## EXERCISE GOAL
Starting at the line that contains "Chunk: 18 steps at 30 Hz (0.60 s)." and stopping at the line that contains "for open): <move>", restate each line of the records below exactly. Omit the pictures.
**** DATASET CONTENT ****
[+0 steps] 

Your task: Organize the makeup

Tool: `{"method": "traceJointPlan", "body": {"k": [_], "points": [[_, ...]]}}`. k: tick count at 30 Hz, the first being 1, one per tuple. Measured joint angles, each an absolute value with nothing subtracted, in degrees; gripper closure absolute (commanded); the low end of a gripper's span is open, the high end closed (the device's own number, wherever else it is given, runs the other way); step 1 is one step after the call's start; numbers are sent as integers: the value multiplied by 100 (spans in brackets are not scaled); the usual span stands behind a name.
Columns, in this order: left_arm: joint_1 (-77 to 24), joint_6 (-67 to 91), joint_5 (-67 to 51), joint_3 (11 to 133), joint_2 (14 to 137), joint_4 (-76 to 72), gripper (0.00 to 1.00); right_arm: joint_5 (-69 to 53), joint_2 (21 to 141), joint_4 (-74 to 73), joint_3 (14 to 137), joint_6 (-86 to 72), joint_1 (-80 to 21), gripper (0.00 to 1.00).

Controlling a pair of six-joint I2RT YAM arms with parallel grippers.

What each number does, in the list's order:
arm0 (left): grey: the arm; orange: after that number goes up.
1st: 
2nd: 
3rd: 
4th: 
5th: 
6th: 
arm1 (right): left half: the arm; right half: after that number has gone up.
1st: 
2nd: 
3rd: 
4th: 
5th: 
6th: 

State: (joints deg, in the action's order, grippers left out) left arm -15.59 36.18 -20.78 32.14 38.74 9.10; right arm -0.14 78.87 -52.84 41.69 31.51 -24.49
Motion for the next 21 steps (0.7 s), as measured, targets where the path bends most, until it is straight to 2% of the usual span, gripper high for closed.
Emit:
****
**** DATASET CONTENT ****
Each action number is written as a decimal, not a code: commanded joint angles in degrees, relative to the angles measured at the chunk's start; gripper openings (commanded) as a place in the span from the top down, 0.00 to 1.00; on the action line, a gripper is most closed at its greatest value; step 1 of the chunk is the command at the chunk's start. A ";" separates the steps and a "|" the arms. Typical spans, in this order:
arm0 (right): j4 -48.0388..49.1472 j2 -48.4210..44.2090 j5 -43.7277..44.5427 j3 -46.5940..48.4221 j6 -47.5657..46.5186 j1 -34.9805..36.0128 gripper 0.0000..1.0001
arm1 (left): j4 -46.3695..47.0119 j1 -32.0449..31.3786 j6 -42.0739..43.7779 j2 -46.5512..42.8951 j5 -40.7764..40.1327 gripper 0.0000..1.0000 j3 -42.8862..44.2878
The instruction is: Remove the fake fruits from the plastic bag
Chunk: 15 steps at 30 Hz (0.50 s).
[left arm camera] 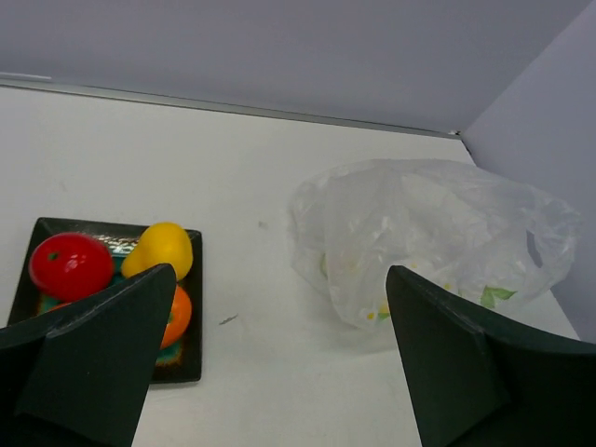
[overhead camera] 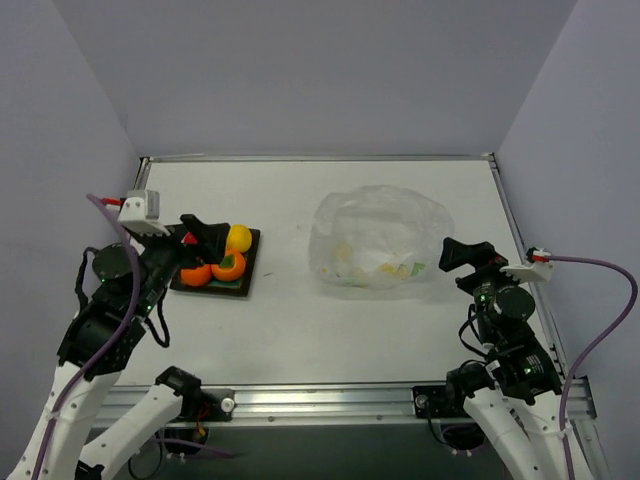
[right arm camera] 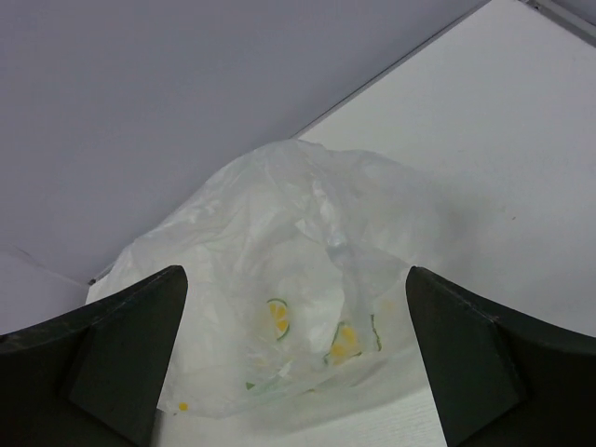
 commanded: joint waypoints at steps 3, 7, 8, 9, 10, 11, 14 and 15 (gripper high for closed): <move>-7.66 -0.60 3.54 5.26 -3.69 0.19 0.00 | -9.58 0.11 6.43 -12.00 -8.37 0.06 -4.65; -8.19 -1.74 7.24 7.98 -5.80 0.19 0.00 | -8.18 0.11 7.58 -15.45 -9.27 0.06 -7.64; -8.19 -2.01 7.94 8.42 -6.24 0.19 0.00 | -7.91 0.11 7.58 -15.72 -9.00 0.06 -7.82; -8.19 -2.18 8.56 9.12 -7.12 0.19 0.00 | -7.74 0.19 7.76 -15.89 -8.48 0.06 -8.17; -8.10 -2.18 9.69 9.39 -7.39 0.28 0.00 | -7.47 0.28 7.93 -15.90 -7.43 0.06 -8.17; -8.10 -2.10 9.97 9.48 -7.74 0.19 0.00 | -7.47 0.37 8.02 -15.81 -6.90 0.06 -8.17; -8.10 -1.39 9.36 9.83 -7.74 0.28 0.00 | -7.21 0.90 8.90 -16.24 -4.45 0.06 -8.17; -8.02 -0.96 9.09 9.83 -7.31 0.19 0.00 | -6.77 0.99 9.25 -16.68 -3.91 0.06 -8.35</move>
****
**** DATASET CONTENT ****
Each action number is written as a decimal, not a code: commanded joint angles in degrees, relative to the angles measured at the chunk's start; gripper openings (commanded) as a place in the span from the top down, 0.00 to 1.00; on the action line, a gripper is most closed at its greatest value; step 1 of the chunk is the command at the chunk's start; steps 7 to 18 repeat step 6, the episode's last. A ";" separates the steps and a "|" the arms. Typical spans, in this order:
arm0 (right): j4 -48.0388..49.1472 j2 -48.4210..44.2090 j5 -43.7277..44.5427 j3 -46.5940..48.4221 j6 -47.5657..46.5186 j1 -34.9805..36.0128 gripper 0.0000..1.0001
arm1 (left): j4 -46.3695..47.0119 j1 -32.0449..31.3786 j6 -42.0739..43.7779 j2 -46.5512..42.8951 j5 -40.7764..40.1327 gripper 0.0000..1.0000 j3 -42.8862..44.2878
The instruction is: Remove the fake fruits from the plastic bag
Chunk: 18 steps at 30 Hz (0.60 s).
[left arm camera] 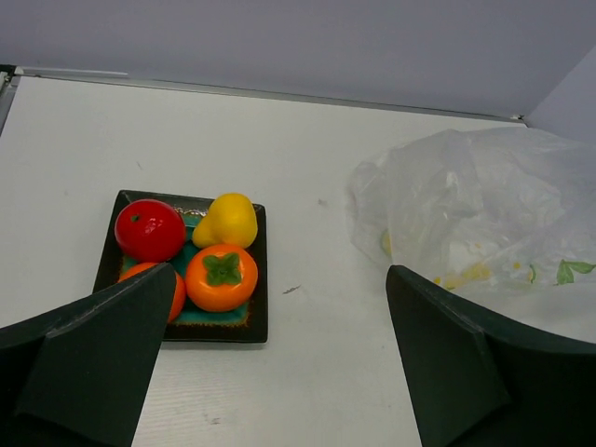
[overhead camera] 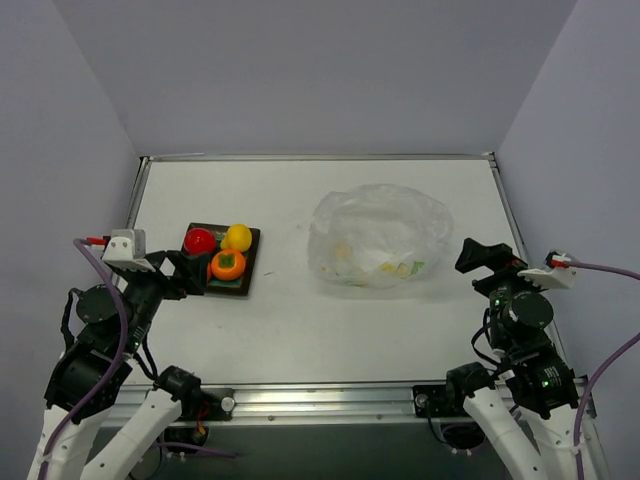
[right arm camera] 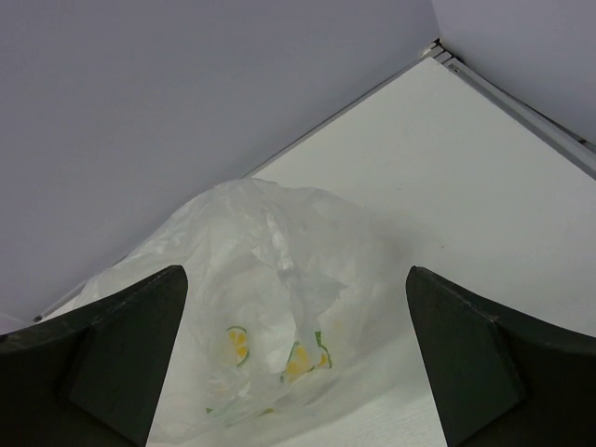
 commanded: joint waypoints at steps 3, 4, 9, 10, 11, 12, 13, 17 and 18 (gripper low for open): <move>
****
## FINISHED TASK
Chunk: 18 steps at 30 Hz (0.60 s).
[left arm camera] 
[overhead camera] 
[right arm camera] 
 commanded: joint waypoints at steps 3, 4, 9, 10, 11, 12, 13, 17 and 18 (gripper low for open): <move>

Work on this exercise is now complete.